Friday, March 28, 2014

Would You Forgive Caliban?

Bardfilm and I are currently having a heated debate about sympathy for Caliban.  He basically commits one sin (attempts to, at least), and for that he is cast out from his adopted family and turned into their slave, treated like something less than human.

His sin, for those unfamiliar with the story, is that Prospero walked on him trying to "violate the honor" of his daughter Miranda.  Rape her, to put it bluntly.

Wait wait wait, don't get out your pitchforks yet, it's more complicated than that.

Caliban was born on the island, far away from any civilization, with only his mother Sycorax as his guardian. It is unclear how old he was when she died, but from that point on he lived alone on the island for something like the next twelve years (we know that Ariel was trapped in the tree that long).  So he's likely a young teenager when Prospero arrives with three year old Miranda in tow.

While recounting the story, Caliban tells us that he wanted to "people the isle with Calibans." So presumably he understood what he was trying to do, and that Miranda had to be old enough to do it with. That suggests that maybe ten years or so have gone by, making Miranda maybe twelve or thirteen, but making Caliban closer to twenty.

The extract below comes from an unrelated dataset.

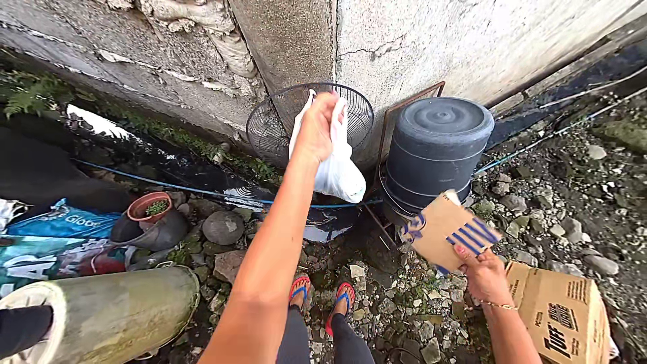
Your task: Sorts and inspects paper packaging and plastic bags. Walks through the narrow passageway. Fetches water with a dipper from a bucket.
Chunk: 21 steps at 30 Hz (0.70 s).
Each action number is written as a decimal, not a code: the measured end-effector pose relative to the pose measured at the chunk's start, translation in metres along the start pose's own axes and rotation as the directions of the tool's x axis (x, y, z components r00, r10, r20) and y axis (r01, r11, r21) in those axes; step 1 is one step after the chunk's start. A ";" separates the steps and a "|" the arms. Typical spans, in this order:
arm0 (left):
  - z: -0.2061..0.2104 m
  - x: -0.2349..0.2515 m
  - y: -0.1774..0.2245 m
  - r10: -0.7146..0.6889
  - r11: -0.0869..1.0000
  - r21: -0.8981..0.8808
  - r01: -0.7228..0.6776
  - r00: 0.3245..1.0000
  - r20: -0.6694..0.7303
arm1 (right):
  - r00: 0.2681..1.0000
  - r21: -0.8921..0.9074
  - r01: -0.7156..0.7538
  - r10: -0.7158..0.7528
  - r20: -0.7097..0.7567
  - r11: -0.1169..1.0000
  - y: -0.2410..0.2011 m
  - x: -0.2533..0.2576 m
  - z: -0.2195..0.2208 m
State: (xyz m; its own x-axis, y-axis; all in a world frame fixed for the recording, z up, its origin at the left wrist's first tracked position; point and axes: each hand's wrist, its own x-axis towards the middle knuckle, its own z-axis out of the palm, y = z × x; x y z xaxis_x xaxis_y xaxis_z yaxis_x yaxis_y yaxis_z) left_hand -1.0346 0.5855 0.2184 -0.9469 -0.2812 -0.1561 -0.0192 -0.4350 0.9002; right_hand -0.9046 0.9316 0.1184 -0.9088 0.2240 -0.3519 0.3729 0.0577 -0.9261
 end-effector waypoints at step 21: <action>-0.031 -0.186 -0.024 -0.014 0.626 0.618 -0.475 0.786 0.618 | 0.725 -0.705 0.554 0.161 0.670 0.442 -0.114 0.024 0.286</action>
State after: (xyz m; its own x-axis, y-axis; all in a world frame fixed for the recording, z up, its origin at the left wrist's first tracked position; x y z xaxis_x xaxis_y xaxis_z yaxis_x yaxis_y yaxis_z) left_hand -0.8484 0.6216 0.2131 -0.9424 0.3137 0.1158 0.2391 0.3903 0.8891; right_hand -1.0228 0.6521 0.1763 -0.7241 -0.4803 -0.4949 -0.2065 0.8357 -0.5089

We can also assume that this was a single incident. Miranda clearly wasn't a willing participant, so it's not like she had any urges of her own that she was exploring behind her father's back.

So then we arrive at the critical moment. What do you think of Caliban's state of mind at that point? What was his capacity for understanding right from wrong? He certainly understood the general idea behind sex and the purpose of it, probably from having seen animals on the island. Do you think that Prospero ever sat down to tell him about the birds and the bees?  I don't. I expect that the thought never occurred to Prospero until he literally walked in on them. Why would he? He taught Caliban language so that Caliban could tell him about the island, not to better Caliban's existence.

The other important part of the story, not to be too graphic about it, is that we don't really know what he walked in on. Was Caliban chasing her around the cave with a lusty look? Or did he have her on the ground and half out of her clothes? Prospero is the very definition of an overprotective father, so it's easy to imagine Caliban doing little more than giving her the eye and Prospero seeing that as over the line.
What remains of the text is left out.